Which is to say, of course I went to the Youth Rock Stars Summit last month and of course the entire time I was all darting around with my eyes, checking out the social media bloggers and the tech bloggers and the PR people and I was like, “Do they know that I’m wildly inappropriate and that I blog mostly about my vagina?” and I kept waiting for someone to kick me out but it never happened and apparently they really *did* know that I’m wildly inappropriate and that I blog mostly about my vagina and therefore no one was surprised when we went around the room and shared the things we knew about Intel prior to coming to the event and everyone was like, “processors and chips and blah blah computer stuff” and all I heard was “blah blah shit that I don’t understand but if you’d like to talk about wine and sex toys I promise I’ll have something much more coherent to say” and yet I somehow managed to put together a sentence that was more or less, “Intel = computers?” and everyone laughed and I’m thinking no seriously, give me some fucking techie CliffsNotes and then I didn’t know what else to do because the speaker, Mario Paniccia, went back to his presentation and he was off on some tangent about copper and conductivity or maybe it wasn’t about copper or conductivity at all but who the hell knows because everyone was live tweeting smart shit and all I could think to do was tweet about how hot Mario is and tag it #IntelYouth like they told us to do all day and I know I know, but WHAT THE HELL KIND OF SHENANIGANS DID THEY EXPECT WHEN THEY SENT ME THE DAMN EMAIL INVITATION IN THE FIRST PLACE.
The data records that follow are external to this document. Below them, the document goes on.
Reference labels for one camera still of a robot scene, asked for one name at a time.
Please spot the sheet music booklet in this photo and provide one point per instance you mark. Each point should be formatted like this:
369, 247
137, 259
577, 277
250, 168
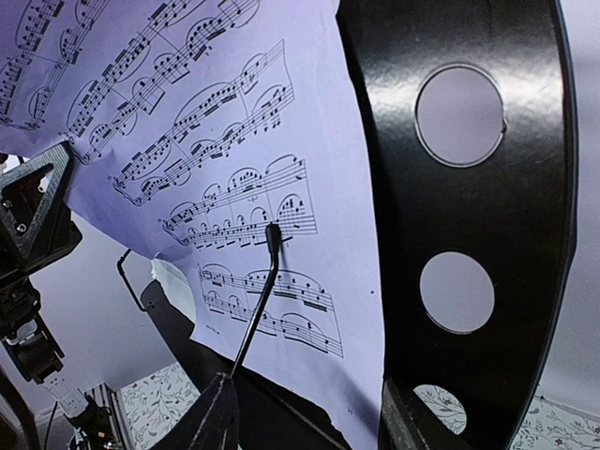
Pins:
175, 286

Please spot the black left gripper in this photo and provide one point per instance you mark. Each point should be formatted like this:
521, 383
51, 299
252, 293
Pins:
36, 225

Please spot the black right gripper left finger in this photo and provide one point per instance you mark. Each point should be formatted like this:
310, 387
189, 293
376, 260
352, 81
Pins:
212, 422

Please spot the black music stand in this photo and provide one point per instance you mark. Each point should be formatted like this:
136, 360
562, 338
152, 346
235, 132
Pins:
514, 211

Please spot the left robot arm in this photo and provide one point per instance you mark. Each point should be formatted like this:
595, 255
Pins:
38, 357

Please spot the purple sheet music page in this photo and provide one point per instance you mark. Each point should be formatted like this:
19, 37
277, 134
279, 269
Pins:
195, 125

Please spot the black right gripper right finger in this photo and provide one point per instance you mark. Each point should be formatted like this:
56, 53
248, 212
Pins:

And here’s the fucking craziest thing, IT HAPPENED AGAIN. The email invitation thing I mean, except this time it was less about computers and more about cars and food because Best of Tours was asking if I would maybe like to spend the entire day being driven around San Francisco in brand new Chevy vehicles, eating delicious street food for free and also there’s a gift bag at the end that has truffles and jam except they didn’t mention the gift bag up front but I went anyway and that was just a glorious surprise when it happened.
So that’s what I did yesterday. I drove around in a Camaro and ate hot dogs and creme brulee and all kinds of other street food and the moral of this story is that I’m pretty stoked that people seem to want me and my vagina at events that have nothing to do with me or my vagina but please keep it coming because I love free shit and I love being the person that everyone who is actually supposed to be at the event raises an eyebrow at as they’re all, “I checked out your blog” in a way that really means, “What the fucking fuck fuck are you doing here?” and I smile and say, “Oh yeah?” in a way that actually means, “DUDE I KNOW RIGHT??”
In conclusion, please keep inviting me to your really cool shit at which I don’t belong and I’ll keep coming and hitting on the presenters and eating the free food and enjoying the swag. Or, alternatively, if you don’t have a cool event to invite me to you should probably just invite me over to your house instead and we’ll bake coffee cake and drink tea unless of course you don’t like coffee cake or tea in which case we probably shouldn’t be friends in the first place.